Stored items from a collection
########################################
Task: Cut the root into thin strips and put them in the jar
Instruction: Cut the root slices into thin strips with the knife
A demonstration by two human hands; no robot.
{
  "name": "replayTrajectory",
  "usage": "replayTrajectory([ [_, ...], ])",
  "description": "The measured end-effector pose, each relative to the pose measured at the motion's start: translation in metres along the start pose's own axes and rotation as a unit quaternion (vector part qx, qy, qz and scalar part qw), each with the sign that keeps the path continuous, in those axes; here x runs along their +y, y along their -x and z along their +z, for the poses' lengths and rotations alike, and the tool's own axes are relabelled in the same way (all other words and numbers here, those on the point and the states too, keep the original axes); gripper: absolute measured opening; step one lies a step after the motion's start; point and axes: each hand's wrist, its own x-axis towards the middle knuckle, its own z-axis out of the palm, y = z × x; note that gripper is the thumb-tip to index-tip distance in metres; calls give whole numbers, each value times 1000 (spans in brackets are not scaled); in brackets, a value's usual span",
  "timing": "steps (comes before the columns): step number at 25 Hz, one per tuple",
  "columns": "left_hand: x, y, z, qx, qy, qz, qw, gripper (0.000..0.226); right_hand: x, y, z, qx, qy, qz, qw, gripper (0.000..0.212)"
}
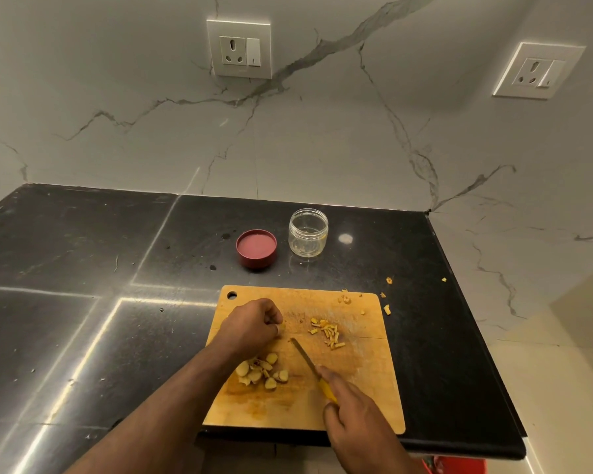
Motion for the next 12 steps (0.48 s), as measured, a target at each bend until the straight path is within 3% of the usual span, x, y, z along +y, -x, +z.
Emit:
replayTrajectory([
  [5,-1,-3,5,-3,-8,3,1000,14,-3,3,5,-59,1,-26,998,54],
  [12,-3,-3,13,-4,-29,10,1000,19,1,10,-14,47,-33,40,998,49],
])
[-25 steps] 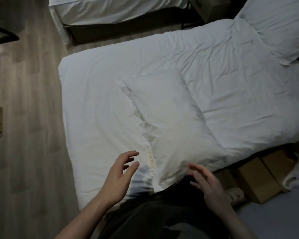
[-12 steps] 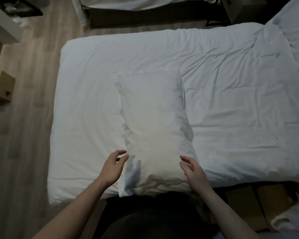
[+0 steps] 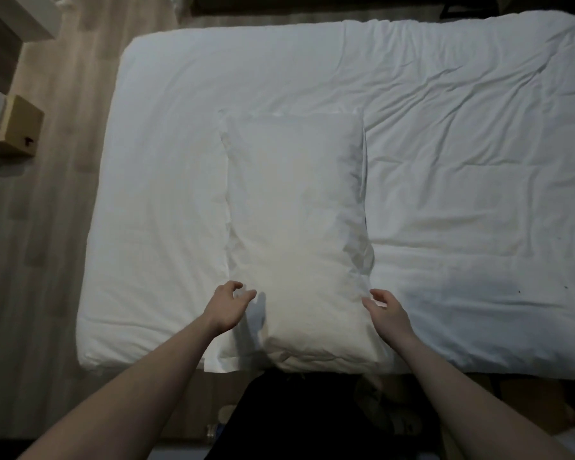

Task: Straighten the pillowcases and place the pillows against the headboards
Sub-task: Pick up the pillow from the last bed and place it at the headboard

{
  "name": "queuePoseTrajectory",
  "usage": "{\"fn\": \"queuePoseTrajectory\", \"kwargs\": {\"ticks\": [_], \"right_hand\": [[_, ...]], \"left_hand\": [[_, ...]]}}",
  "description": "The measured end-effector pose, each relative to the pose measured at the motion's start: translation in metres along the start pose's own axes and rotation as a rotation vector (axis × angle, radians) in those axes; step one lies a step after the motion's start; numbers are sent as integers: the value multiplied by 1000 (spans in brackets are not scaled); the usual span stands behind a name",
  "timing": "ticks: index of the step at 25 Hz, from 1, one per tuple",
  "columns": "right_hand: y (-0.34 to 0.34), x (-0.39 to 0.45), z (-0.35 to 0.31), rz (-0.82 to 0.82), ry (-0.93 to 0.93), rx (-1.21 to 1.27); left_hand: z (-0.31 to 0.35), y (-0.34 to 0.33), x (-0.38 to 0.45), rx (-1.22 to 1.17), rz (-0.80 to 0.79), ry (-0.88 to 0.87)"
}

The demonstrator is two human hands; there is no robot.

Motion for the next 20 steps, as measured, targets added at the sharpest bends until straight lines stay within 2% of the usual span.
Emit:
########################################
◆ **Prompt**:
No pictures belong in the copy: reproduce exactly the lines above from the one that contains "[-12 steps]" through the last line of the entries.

◆ **Your response**:
[-12 steps] 
[+0 steps] 

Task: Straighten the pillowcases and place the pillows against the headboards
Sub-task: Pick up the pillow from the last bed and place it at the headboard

{
  "name": "queuePoseTrajectory",
  "usage": "{\"fn\": \"queuePoseTrajectory\", \"kwargs\": {\"ticks\": [_], \"right_hand\": [[_, ...]], \"left_hand\": [[_, ...]]}}",
  "description": "The measured end-effector pose, each relative to the pose measured at the motion's start: translation in metres along the start pose's own axes and rotation as a rotation vector (axis × angle, radians) in those axes; step one lies a step after the motion's start; numbers are sent as integers: the value multiplied by 1000 (spans in brackets are not scaled); the usual span stands behind a name",
  "timing": "ticks: index of the step at 25 Hz, from 1, one per tuple",
  "columns": "right_hand: y (-0.34 to 0.34), x (-0.39 to 0.45), z (-0.35 to 0.31), rz (-0.82 to 0.82), ry (-0.93 to 0.93), rx (-1.21 to 1.27); left_hand: z (-0.31 to 0.35), y (-0.34 to 0.33), x (-0.38 to 0.45), rx (-1.22 to 1.17), rz (-0.80 to 0.79), ry (-0.88 to 0.87)"
}

The demonstrator is two human hands; there is no robot.

Motion for the next 20 steps, as measured, targets added at the sharpest bends until straight lines stay within 2% of the usual span.
Emit:

Nothing else remains to be done for this exercise.